Oral hairy leukoplakia (OHL) refers to a white patch – or white patches – that can develop in the mouth. These patches usually occur along the sides of the tongue, although they can sometimes develop on the top and underside of the tongue or along the inside of the cheek. Looking carefully at these patches, they may appear shaggy or may contain a number of tiny folds or ridges.
OHL can look like thrush, another common problem characterized by white patches that can develop in the mouths of HIV-positive people. However, thrush usually comes off when it is lightly scraped with a toothbrush, whereas OHL does not.
OHL is often one of the first opportunistic infections to occur in HIV-positive people. It can occur at any T-cell count. HIV-positive people with more than 500 T-cells have developed OHL, but it is most common among HIV-positive people with fewer than 200 T-cells. It is also important to note that OHL can occur in people with healthy immune systems, including those not infected with HIV.

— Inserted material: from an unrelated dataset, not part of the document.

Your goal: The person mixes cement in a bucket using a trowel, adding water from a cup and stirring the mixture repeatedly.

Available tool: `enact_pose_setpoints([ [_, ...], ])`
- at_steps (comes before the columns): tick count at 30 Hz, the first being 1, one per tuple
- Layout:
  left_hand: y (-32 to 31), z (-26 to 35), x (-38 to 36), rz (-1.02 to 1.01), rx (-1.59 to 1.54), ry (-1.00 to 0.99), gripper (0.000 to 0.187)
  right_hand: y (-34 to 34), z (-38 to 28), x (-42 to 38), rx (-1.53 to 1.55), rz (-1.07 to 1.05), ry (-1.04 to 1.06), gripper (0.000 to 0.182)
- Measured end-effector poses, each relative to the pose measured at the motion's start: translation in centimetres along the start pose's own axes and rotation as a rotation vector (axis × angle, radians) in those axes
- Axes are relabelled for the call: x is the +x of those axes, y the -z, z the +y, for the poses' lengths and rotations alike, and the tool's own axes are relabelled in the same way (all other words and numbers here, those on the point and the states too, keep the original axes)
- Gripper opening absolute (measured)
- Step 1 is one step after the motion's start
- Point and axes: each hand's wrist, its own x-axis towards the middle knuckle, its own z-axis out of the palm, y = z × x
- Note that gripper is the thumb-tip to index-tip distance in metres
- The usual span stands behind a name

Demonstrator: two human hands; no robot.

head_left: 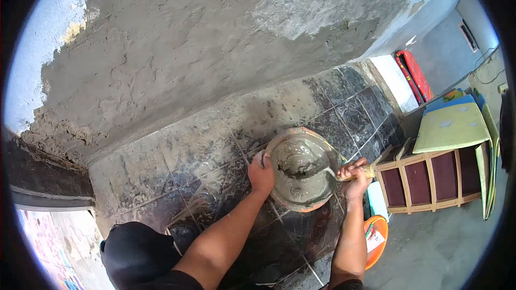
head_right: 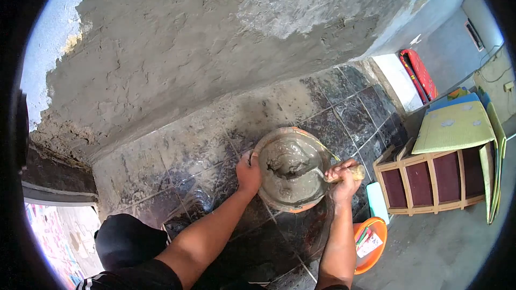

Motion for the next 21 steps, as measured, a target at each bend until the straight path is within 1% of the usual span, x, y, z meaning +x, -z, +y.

It is considered to be a benign disease, meaning that it rarely causes serious physical problems and does not progress to more serious complications.
OHL is caused by the Epstein-Barr virus (EBV). Most people in the world are infected with EBV. Only in some people, including those with compromised immune systems, does it cause disease.
More than 25% of HIV-positive people develop OHL at some point during the course of their infection. It is most common among HIV-positive men and smokers.